§ **DATA SHOWN**
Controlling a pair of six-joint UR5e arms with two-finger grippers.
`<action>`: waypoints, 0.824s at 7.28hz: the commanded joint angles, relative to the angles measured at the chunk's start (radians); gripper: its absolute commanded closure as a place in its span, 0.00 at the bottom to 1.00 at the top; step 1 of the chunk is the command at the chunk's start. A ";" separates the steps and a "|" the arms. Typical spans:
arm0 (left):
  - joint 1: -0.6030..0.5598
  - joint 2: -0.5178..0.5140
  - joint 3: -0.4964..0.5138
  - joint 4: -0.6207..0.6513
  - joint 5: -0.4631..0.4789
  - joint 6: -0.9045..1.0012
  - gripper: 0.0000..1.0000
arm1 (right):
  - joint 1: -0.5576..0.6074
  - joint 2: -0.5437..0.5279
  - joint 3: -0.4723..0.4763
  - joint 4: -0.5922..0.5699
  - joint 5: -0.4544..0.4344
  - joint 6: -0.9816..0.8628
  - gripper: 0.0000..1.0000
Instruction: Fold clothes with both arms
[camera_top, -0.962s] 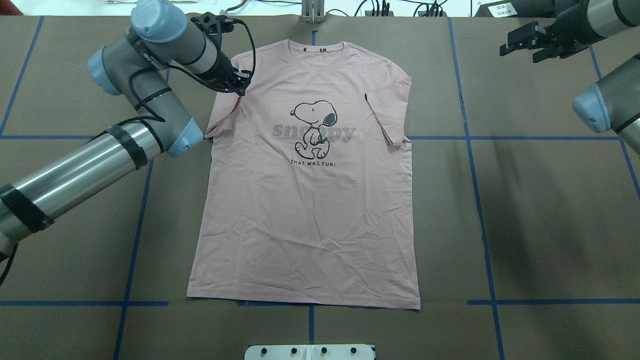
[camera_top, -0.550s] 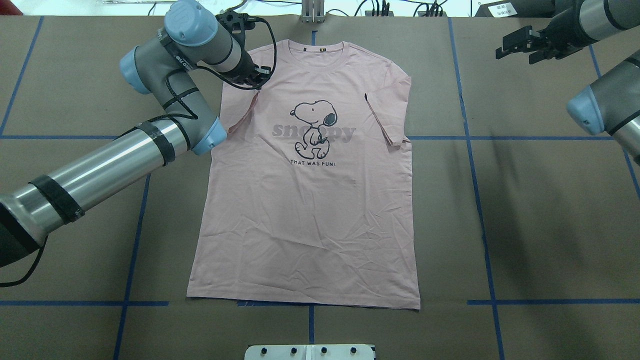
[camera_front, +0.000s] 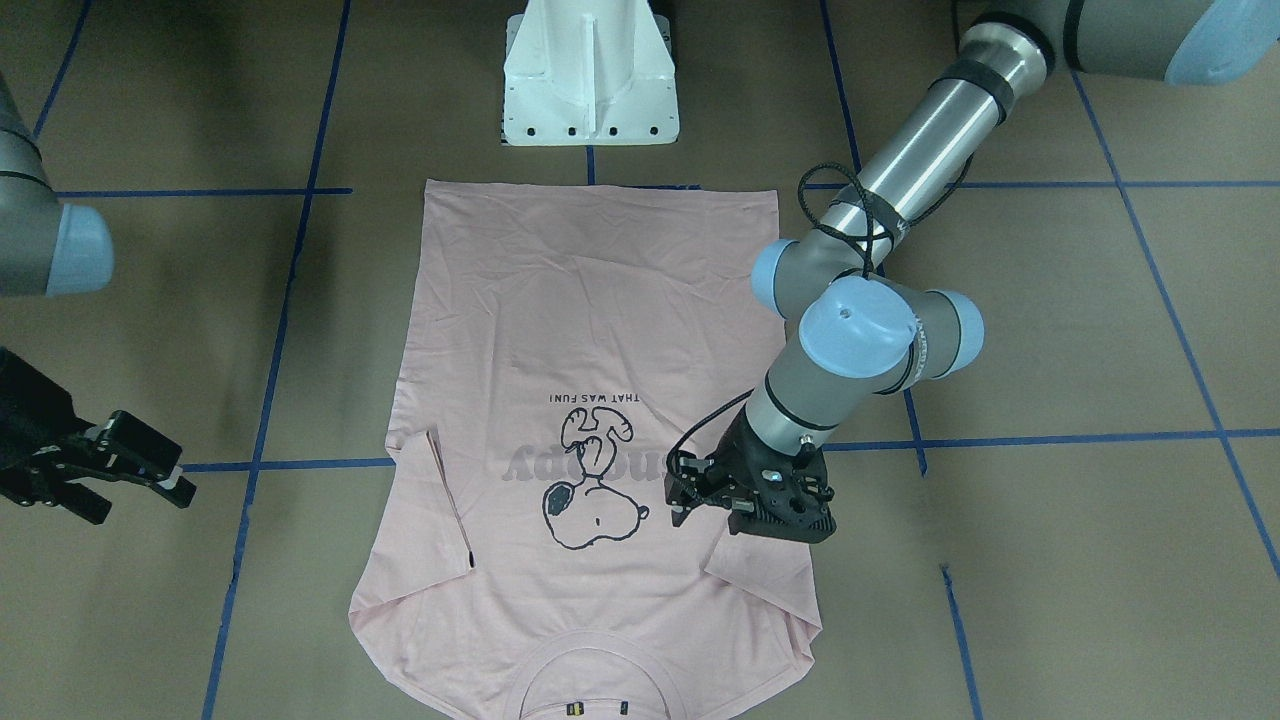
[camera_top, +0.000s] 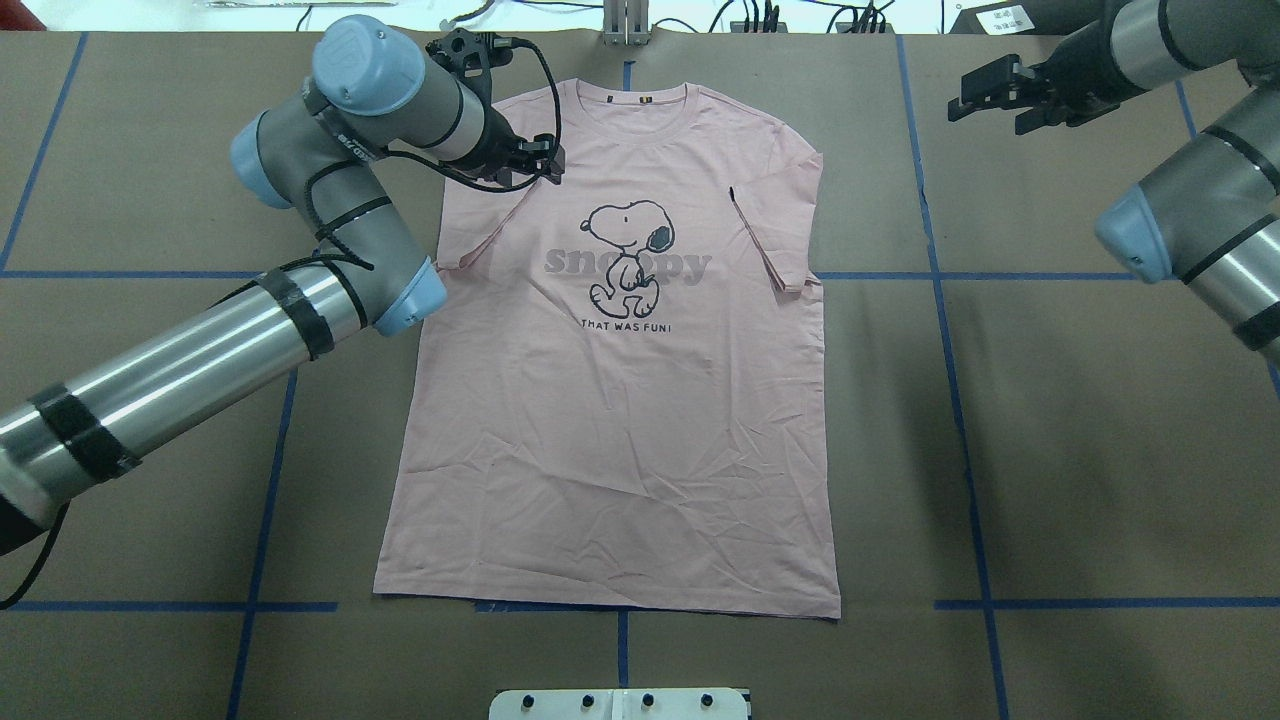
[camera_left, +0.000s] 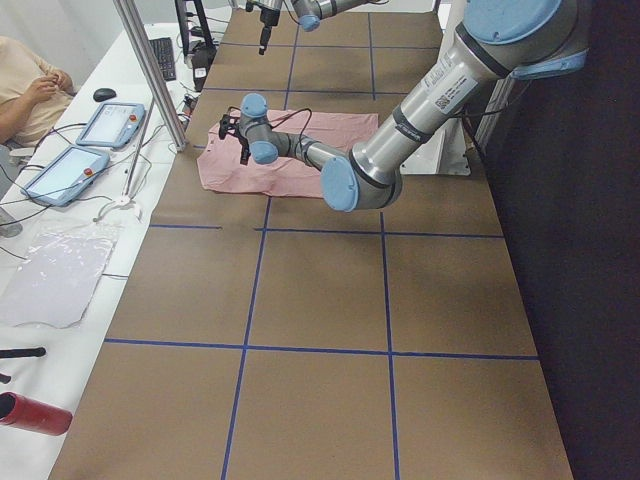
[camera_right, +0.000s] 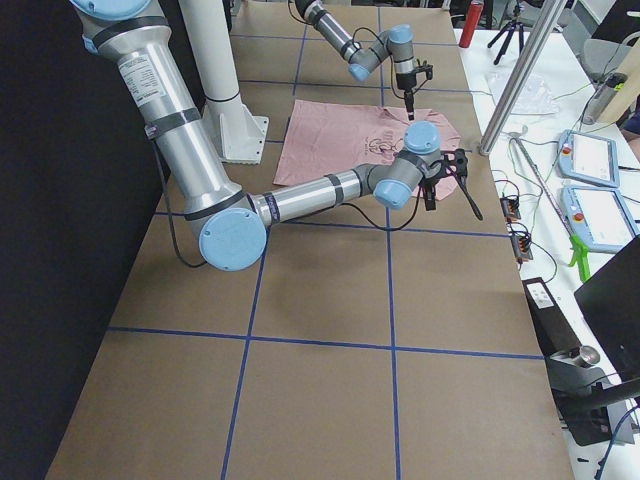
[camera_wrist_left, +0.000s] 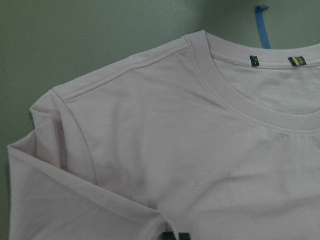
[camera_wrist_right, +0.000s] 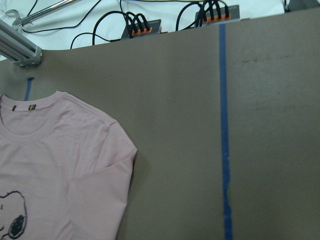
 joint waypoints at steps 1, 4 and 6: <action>0.006 0.217 -0.288 0.006 -0.004 -0.035 0.21 | -0.218 -0.044 0.172 -0.011 -0.174 0.329 0.00; 0.015 0.341 -0.395 0.005 0.001 -0.036 0.16 | -0.609 -0.130 0.439 -0.218 -0.560 0.673 0.06; 0.015 0.369 -0.405 0.003 -0.001 -0.036 0.14 | -0.874 -0.170 0.604 -0.436 -0.826 0.842 0.22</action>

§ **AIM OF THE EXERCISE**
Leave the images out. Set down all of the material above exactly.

§ **SOLUTION**
Controlling a pair of six-joint UR5e arms with two-finger grippers.
`<action>`: waypoints, 0.824s at 7.28hz: the commanded joint angles, relative to the angles measured at the chunk's start (radians); gripper: its absolute commanded closure as a place in its span, 0.00 at the bottom to 1.00 at the top; step 1 of the chunk is the command at the chunk's start. A ";" separates the steps and a "|" the arms. Typical spans:
arm0 (left):
  - joint 1: -0.6030..0.5598
  - joint 2: -0.5178..0.5140
  - joint 3: -0.4964..0.5138
  - joint 4: -0.6207..0.6513
  - joint 5: -0.4631..0.4789
  - joint 6: -0.9045..1.0012
  - gripper: 0.0000..1.0000
arm1 (right):
  - joint 1: -0.5576..0.6074
  - joint 2: -0.5437..0.5279
  - joint 3: -0.4723..0.4763
  - joint 4: -0.5922..0.5699
  - joint 5: -0.4544..0.4344
  - joint 6: -0.9816..0.8628
  - gripper: 0.0000..1.0000
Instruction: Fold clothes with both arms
[camera_top, -0.962s] 
[camera_top, -0.550s] 
[camera_front, +0.000s] 
[camera_top, +0.000s] 
[camera_left, +0.000s] 
[camera_right, +0.000s] 
[camera_wrist_left, +0.000s] 
[camera_wrist_right, +0.000s] 
 joint waypoints at steps 1, 4 and 6: <action>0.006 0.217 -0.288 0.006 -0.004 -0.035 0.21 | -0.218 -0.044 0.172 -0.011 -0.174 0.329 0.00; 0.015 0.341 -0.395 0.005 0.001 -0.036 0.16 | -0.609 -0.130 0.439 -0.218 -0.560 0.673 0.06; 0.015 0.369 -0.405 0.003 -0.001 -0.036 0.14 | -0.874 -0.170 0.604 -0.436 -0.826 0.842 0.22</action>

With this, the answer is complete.